### [Work to complete]
Retype each line of the material exactly, please, skipping any picture in it.

+ + +

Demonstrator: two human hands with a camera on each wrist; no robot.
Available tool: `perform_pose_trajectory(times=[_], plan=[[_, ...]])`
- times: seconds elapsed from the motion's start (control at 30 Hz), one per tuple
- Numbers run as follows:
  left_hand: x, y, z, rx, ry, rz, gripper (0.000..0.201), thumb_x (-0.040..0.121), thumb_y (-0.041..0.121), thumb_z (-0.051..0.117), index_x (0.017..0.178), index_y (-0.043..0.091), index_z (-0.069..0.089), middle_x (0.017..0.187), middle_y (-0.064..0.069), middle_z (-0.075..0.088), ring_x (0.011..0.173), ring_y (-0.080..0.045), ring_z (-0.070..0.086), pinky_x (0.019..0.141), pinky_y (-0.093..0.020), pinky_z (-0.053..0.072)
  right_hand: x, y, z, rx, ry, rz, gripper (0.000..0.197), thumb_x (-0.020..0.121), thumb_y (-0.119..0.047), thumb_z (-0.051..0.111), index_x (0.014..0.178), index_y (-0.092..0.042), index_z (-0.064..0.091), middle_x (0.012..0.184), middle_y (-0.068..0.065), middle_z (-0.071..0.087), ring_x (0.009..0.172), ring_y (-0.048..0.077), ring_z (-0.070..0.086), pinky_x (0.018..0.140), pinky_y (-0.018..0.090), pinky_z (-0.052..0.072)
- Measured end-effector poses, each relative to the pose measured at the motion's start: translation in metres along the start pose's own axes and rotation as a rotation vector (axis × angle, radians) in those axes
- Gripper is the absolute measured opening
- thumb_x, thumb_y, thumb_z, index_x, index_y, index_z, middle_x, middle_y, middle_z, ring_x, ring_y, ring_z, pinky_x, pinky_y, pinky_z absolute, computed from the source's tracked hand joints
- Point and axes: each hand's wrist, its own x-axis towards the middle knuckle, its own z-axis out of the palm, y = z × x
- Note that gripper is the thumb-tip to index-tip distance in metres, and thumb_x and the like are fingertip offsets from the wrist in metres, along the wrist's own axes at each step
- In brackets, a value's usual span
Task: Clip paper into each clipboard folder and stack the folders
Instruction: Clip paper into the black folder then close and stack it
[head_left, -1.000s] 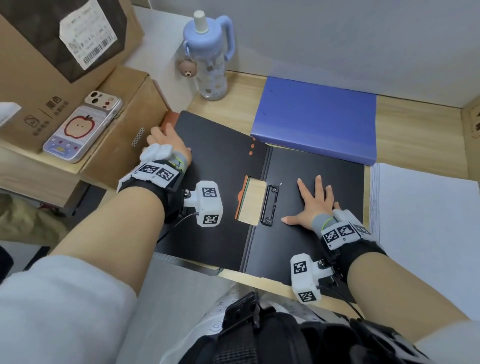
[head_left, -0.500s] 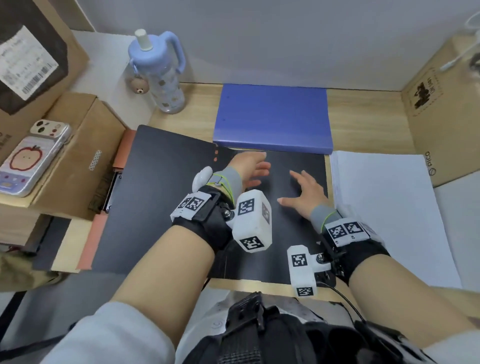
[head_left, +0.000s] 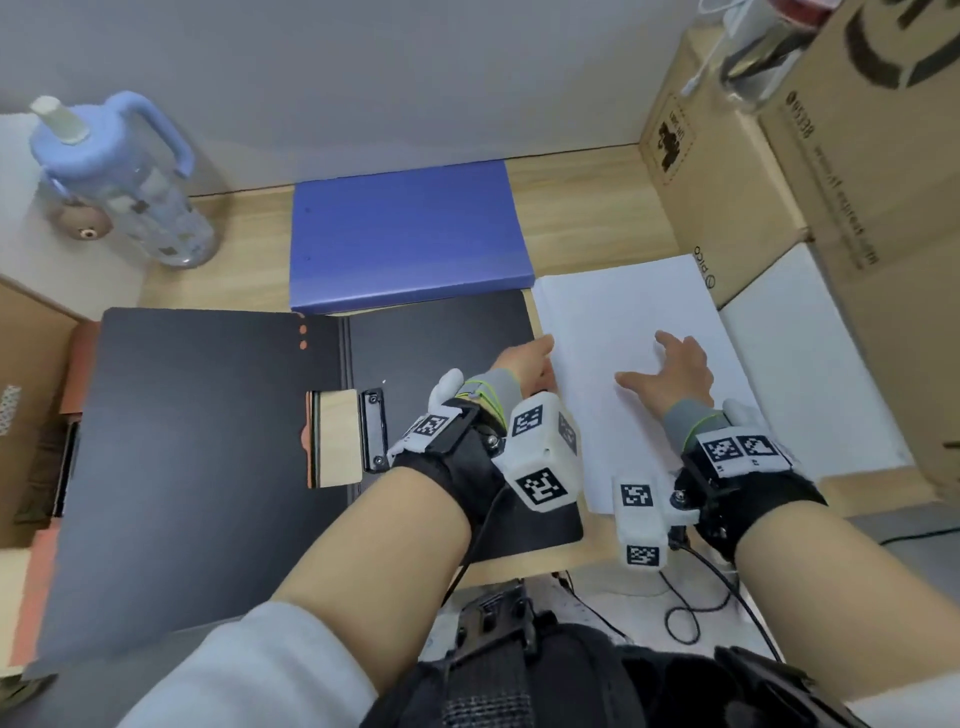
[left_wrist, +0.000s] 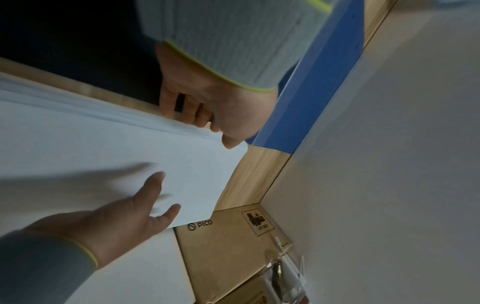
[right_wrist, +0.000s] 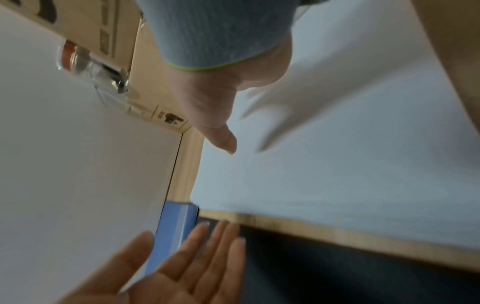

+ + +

### [Output of the task]
Demonstrator: two human hands with a camera on each wrist; no robot.
Available tool: `perform_pose_trajectory(times=[_], plan=[[_, ...]])`
- times: seconds elapsed from the motion's start (control at 30 Hz), one per tuple
- Numbers run as follows:
  left_hand: x, y, z, rx, ry, rz, gripper (0.000..0.201), thumb_x (-0.040..0.121), thumb_y (-0.041..0.121), thumb_z (-0.051..0.117), index_x (0.017..0.178), index_y (-0.043..0.091), index_z (-0.069..0.089), middle_x (0.017..0.187), middle_y (-0.064..0.069), middle_z (-0.075..0.088), ring_x (0.011..0.173), ring_y (-0.080..0.045), ring_z (-0.070..0.086), pinky_x (0.019..0.141), pinky_y (-0.093..0.020), pinky_z (-0.053..0.072)
  right_hand: x, y, z, rx, ry, rz, gripper (0.000..0.197), thumb_x (-0.020..0.121), thumb_y (-0.119..0.047), thumb_z (-0.051..0.111), index_x (0.014..0.178), index_y (-0.092..0.042), index_z (-0.064..0.091), middle_x (0.012..0.184), middle_y (-0.068..0.065), middle_z (-0.071..0.087), ring_x (0.009..0.172), ring_y (-0.048..0.077), ring_z (-0.070..0.086), pinky_x (0.018..0.140), pinky_y (-0.018..0.090), pinky_z (-0.052..0.072)
- Measured end-effector poses, each relative to the pose measured at the motion's start: translation in metres along the start pose's own axes and rotation as a rotation vector (axis × angle, radians) in those axes
- Gripper is the absolute measured opening
- thumb_x, thumb_y, thumb_z, index_x, index_y, index_z, middle_x, middle_y, middle_z, ring_x, ring_y, ring_z, pinky_x, pinky_y, pinky_z absolute, computed from the source's tracked hand joints
- Point and axes: each hand's wrist, its own x-axis towards the middle knuckle, its own z-axis out of the palm, y = z × x
- Note that gripper is the thumb-tip to index-tip distance in metres, and thumb_x and the like are fingertip offsets from the wrist in metres, along the wrist's own axes at each step
- In brackets, a value's usual span
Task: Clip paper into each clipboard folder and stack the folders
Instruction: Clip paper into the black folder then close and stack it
[head_left, -1.000s] 
[head_left, -0.500s] 
[head_left, +0.000s] 
[left_wrist, +0.000s] 
[right_wrist, +0.000s] 

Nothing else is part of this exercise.